El mensaje del contestador le había helado la sangre en las venas, frías ya de por sí. Masoquista, compulsiva, lo hacía repetir en su móvil una y otra vez, ansiando un cambio. Buscando que con la insistencia, con la perplejidad ante la anomalía del recado materno, su colérico tono, esas palabras agresivas y hostiles se transformaran, al fin, de puro agotamiento. Que por arte de magia -negra si hacía falta- se recuperaran amorosas. Bondadosas. Dulces. Lo escuchó, hierática, en diez ocasiones, y tuvo que dejar de hacerlo cuando su amiga, cansada de tanta autolaceración absurda, le arrebató el teléfono de las manos, ya para entonces puro hielo digital.
-¿Qué hago? ¿La llamo? ¿Qué harías tú? -preguntaba la chiva, ignorante de su condición.
-¿Qué haría yo? -parece que responden- Nada. Ya no eres una niña.
No, ya no era una niña. Ahora era una chiva. Expiatoria. Lo había sido siempre, pero en los últimos días su vista había mejorado y -maldita sea- el ayer se le transparentaba. Recordó a Saramago y sus ciegos que, viendo, no ven. Hizo recuento y constató su indeseable realidad. La vida aparente cayendo como una losa de mármol que golpea y entierra. Sin más. Fundido. Fin.
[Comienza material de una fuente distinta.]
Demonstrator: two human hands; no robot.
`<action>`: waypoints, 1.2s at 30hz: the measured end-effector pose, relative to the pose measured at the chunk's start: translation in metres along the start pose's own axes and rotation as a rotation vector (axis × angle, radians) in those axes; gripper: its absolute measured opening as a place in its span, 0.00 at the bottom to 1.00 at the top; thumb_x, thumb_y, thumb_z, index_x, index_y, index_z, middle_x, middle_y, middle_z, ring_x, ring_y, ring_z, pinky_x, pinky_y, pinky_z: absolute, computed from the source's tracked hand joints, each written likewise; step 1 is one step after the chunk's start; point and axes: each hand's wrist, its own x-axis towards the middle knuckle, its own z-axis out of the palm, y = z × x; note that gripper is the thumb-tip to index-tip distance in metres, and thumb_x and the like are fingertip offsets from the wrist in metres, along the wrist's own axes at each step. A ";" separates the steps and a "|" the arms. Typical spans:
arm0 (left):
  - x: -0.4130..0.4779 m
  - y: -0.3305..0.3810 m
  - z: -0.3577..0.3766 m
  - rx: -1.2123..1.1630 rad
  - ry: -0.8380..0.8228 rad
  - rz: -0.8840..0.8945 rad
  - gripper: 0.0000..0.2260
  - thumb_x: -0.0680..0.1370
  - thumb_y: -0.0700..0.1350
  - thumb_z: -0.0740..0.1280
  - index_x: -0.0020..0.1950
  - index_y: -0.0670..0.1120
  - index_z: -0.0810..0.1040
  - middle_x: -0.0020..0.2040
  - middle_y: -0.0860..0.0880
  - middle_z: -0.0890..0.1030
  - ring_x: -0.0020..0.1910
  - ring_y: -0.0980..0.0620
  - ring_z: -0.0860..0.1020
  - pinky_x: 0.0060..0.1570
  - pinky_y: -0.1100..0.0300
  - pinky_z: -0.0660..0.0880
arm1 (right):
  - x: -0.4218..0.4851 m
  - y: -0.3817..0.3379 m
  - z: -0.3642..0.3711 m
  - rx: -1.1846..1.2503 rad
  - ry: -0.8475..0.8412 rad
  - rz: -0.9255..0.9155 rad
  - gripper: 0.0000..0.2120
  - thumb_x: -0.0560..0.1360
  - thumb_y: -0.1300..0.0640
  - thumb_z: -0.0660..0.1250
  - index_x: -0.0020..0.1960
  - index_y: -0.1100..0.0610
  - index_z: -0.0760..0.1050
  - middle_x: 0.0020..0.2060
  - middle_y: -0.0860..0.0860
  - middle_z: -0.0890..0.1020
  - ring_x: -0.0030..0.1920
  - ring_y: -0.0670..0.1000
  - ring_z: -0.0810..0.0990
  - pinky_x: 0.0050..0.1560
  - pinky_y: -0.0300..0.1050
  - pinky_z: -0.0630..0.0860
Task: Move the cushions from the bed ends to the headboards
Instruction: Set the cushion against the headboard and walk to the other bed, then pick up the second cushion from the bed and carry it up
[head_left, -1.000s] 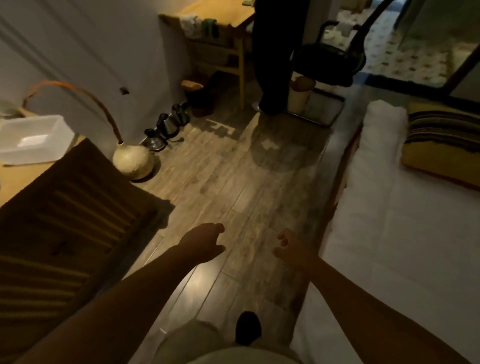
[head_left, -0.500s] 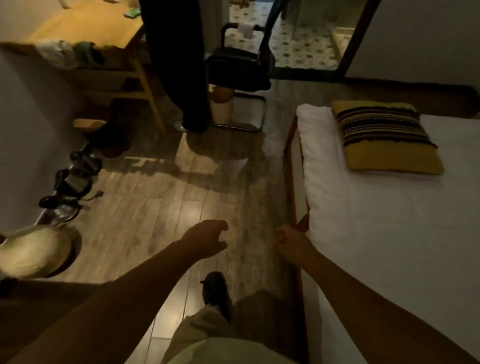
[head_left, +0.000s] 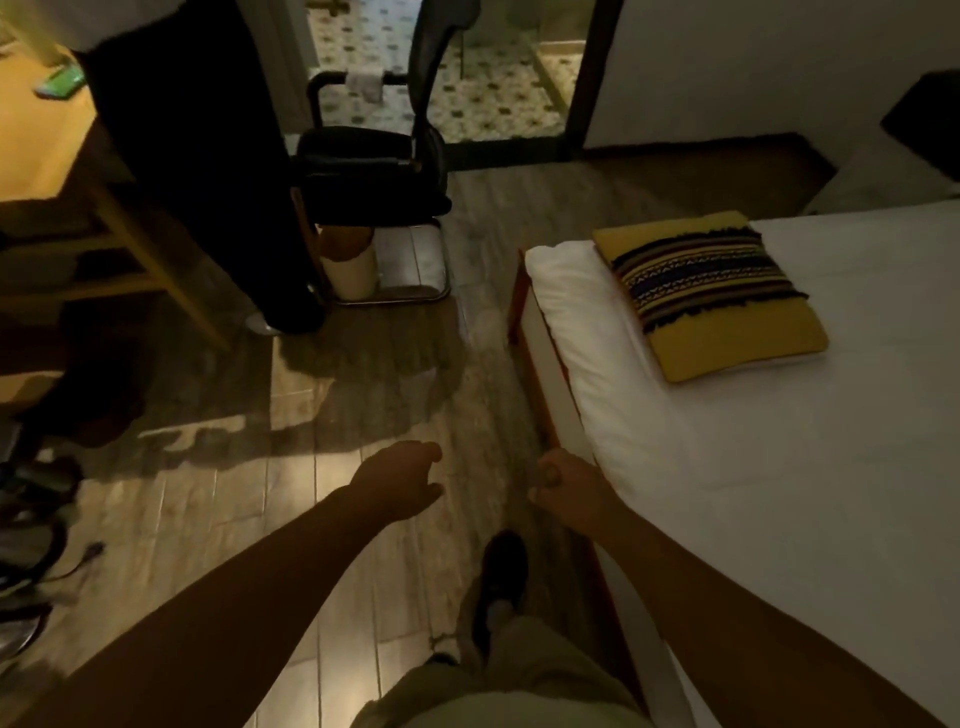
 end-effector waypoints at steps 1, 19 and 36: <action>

Cerrados los ojos, que goteaban, se encontró junto a los suyos en la antesala de su imaginación: a la derecha de la madre, el aliado orgulloso. Al centro, el pródigo favorito. En el rincón, con orejas de otra especie, estaba ella, la chiva. Descartada definitivamente por negarse a eternizar la saga teatral. Ya no habría más secuelas de tan refinada comedia, y la última actuación, desafecta como siempre, habría de guardarla como recuerdo de lo creído.
Desde entonces lleva incoherente duelo por quien vive, pero no hay nada que temer: todos saben que está como una chiva.